Required action: Only lines with the word "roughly" belong in the answer; copy them from the records below.

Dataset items
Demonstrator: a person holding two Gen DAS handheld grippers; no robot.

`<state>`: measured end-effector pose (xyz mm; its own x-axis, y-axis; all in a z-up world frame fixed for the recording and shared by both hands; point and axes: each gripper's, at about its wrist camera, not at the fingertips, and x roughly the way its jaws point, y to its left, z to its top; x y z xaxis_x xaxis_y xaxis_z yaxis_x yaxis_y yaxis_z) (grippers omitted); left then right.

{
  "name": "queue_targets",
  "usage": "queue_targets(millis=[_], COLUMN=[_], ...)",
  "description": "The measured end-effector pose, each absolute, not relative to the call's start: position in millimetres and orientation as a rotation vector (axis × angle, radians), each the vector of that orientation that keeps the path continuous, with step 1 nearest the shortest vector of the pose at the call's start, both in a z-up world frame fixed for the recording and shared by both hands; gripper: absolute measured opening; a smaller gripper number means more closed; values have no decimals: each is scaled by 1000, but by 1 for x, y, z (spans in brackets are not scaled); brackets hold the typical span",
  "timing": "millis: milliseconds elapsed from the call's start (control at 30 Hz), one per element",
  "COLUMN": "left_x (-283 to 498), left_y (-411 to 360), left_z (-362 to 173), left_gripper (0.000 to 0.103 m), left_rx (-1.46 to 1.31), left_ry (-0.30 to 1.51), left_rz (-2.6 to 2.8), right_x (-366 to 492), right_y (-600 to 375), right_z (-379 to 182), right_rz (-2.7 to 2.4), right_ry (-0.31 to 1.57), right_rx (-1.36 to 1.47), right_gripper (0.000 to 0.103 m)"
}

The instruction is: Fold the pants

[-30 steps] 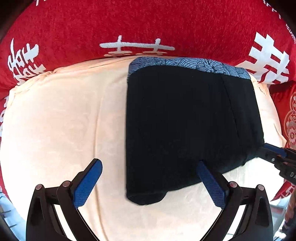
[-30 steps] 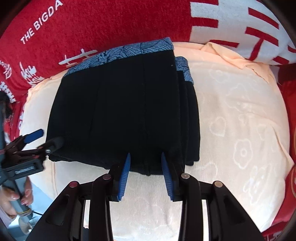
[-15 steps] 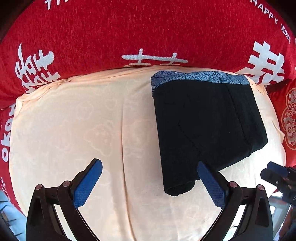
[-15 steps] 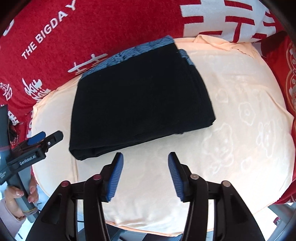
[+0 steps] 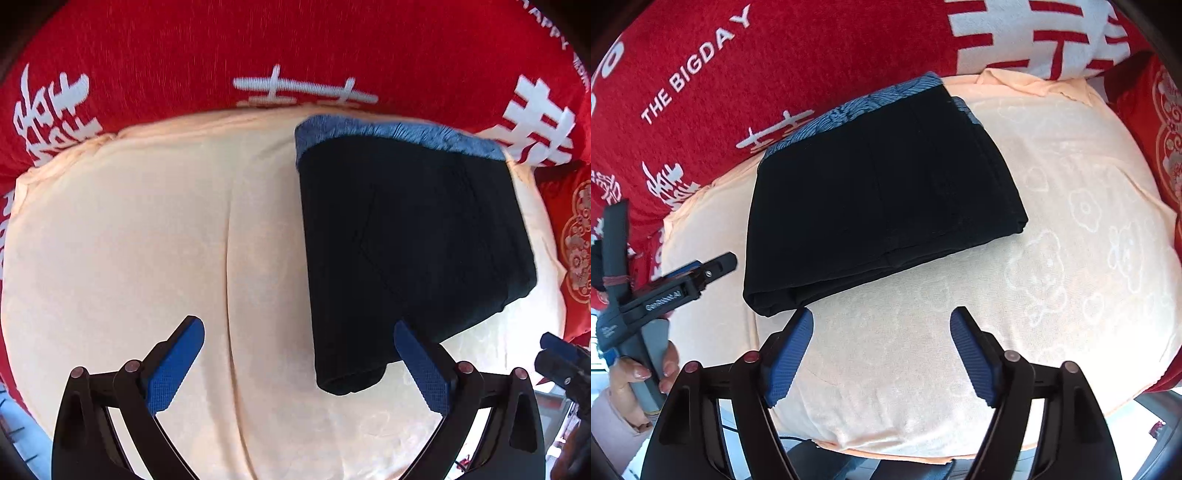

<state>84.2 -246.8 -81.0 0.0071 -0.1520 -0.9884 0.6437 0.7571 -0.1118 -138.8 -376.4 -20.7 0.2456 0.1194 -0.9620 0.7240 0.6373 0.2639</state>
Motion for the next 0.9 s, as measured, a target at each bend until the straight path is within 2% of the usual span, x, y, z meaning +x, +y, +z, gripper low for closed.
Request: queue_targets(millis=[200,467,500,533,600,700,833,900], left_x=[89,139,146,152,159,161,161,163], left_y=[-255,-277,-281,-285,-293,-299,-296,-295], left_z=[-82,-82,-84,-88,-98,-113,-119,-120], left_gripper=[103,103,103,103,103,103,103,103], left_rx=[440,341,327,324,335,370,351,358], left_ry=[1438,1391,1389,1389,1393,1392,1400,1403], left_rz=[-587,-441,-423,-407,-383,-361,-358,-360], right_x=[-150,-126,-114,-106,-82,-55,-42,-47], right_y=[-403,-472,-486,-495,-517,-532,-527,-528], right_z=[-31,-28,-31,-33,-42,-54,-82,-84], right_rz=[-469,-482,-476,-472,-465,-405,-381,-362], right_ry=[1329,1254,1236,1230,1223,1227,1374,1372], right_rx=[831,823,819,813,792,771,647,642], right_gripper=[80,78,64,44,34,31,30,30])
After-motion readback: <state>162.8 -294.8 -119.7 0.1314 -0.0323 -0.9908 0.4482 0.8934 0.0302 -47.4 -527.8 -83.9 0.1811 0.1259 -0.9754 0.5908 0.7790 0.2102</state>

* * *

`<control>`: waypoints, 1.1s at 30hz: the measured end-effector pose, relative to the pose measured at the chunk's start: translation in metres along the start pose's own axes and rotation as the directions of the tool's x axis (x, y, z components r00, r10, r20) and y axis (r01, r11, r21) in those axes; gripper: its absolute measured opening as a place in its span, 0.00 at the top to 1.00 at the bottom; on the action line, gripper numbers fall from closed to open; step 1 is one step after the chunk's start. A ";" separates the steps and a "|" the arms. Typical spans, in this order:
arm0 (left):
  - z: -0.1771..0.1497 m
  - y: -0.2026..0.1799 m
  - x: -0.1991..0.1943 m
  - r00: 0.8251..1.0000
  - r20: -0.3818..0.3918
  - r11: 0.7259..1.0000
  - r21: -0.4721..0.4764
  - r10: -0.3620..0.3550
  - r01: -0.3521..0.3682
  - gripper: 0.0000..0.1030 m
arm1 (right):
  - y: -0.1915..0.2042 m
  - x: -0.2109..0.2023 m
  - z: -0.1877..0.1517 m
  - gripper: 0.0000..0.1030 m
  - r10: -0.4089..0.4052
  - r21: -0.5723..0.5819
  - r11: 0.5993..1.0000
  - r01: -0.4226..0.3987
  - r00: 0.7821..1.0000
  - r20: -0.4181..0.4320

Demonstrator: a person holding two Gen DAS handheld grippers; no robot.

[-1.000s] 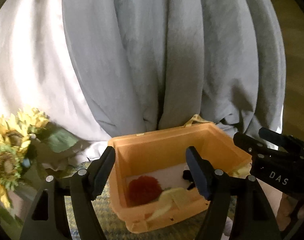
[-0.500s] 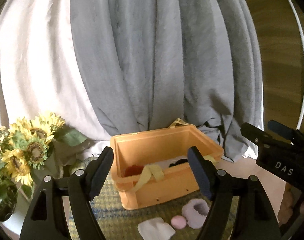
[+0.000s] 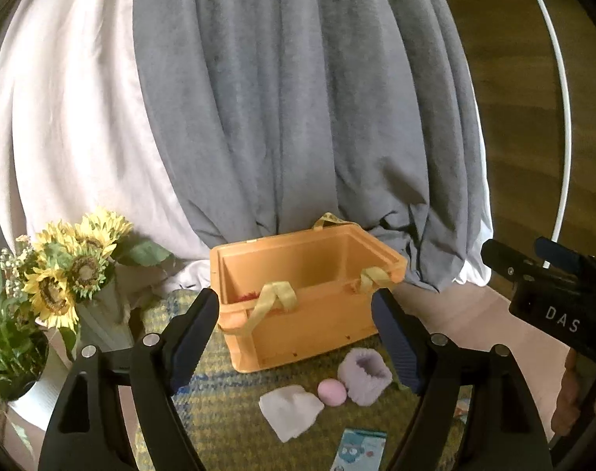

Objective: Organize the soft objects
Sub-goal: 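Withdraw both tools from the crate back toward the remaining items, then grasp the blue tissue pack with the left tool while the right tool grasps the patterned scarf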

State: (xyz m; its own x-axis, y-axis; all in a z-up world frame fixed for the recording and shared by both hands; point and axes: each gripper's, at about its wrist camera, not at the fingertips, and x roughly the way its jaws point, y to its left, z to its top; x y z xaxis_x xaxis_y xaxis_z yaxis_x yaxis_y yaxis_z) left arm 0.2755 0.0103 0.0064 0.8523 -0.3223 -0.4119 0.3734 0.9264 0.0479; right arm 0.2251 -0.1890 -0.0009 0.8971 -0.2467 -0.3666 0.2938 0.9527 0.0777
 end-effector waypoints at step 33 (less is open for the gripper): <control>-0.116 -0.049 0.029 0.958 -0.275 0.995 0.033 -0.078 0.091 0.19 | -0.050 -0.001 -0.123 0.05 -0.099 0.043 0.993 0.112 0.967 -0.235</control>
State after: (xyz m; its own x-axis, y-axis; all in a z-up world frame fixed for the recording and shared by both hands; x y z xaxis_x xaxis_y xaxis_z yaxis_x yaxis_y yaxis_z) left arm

Exercise result:
`<state>`: measured end-effector pose (xyz mm; its own x-axis, y-axis; all in a z-up world frame fixed for the recording and shared by both hands; point and axes: each gripper's, at about its wrist camera, not at the fingertips, and x roughly the way its jaws point, y to its left, z to its top; x y z xaxis_x xaxis_y xaxis_z yaxis_x yaxis_y yaxis_z) (grippers omitted); left then right.
State: (xyz m; its own x-axis, y-axis; all in a z-up world frame fixed for the recording and shared by both hands; point and axes: each gripper's, at about its wrist camera, not at the fingertips, and x roughly the way its jaws point, y to its left, z to its top; x y z xaxis_x xaxis_y xaxis_z yaxis_x yaxis_y yaxis_z) left arm 0.2755 0.0103 0.0064 0.8523 -0.3223 -0.4119 0.3734 0.9264 0.0479; right arm 0.2251 -0.1890 -0.0009 0.8971 -0.2467 -0.3666 0.2938 0.9527 0.0777

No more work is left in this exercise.